- Work to be completed:
Examine the listing below and state how many of its lines contain the word "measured". Write only the number.

### Dataset extract ###

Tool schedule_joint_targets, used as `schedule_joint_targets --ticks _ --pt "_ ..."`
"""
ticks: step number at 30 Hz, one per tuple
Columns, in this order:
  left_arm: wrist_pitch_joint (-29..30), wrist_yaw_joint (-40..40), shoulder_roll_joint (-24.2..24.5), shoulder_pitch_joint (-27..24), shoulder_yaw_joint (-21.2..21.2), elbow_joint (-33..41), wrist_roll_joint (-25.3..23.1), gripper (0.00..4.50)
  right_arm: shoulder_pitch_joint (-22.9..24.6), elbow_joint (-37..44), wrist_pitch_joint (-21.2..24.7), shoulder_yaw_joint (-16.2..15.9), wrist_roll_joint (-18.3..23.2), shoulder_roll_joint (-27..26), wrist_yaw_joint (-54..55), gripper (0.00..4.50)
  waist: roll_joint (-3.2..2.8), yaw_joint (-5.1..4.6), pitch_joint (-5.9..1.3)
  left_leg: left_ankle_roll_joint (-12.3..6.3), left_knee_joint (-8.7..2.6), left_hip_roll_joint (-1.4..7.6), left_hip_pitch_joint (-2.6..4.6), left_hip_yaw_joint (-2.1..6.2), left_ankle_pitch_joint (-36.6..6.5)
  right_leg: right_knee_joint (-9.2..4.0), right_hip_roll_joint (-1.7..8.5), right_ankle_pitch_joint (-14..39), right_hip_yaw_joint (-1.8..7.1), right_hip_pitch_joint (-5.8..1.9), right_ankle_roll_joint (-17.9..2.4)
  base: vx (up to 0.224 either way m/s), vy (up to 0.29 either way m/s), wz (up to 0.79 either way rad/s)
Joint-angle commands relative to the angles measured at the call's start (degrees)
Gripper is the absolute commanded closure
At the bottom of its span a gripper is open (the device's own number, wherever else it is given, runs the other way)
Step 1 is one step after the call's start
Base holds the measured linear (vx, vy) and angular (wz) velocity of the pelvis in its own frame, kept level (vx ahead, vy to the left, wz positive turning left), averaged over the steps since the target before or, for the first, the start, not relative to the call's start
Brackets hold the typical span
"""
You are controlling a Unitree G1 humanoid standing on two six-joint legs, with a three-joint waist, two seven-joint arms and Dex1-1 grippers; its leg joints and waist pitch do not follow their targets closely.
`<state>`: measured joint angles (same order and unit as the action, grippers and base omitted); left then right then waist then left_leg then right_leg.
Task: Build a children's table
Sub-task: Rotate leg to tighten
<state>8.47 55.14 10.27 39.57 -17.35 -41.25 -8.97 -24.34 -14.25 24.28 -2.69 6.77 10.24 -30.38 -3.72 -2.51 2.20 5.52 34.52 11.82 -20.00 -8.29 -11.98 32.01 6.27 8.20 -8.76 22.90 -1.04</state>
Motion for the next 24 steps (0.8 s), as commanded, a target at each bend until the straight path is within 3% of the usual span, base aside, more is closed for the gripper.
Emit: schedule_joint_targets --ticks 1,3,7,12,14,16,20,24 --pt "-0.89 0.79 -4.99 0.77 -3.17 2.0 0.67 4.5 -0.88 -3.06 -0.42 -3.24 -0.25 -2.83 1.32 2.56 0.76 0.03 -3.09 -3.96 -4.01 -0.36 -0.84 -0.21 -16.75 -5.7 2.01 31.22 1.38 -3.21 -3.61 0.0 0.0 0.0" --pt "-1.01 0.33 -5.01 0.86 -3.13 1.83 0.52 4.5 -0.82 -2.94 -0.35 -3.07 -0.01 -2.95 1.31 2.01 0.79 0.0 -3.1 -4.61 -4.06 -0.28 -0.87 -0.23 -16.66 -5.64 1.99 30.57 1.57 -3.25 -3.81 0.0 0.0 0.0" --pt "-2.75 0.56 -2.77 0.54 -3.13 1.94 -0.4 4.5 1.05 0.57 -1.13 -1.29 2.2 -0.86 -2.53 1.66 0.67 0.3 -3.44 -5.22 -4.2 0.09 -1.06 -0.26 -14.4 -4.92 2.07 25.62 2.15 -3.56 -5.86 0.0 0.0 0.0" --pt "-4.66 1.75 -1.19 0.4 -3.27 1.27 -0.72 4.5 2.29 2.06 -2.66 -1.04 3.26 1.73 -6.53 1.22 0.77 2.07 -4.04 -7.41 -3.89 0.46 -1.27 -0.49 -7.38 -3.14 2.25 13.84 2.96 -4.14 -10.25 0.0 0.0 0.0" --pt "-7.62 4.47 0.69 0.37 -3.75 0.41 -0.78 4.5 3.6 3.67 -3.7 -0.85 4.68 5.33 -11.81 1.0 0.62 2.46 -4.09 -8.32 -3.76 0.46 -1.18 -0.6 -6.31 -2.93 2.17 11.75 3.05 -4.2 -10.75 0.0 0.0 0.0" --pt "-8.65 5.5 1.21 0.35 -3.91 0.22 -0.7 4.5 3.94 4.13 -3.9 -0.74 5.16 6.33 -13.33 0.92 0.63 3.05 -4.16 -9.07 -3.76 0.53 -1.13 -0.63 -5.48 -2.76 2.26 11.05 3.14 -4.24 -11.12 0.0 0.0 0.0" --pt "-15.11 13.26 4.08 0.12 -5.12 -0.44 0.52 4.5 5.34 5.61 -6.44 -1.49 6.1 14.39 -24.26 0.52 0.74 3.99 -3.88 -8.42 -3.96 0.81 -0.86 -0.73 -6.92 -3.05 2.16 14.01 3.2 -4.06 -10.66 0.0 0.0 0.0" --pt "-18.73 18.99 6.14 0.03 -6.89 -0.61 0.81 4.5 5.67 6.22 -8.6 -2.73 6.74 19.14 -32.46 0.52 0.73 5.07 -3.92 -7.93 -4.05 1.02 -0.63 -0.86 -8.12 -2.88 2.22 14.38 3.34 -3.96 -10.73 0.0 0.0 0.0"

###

- Answer:
3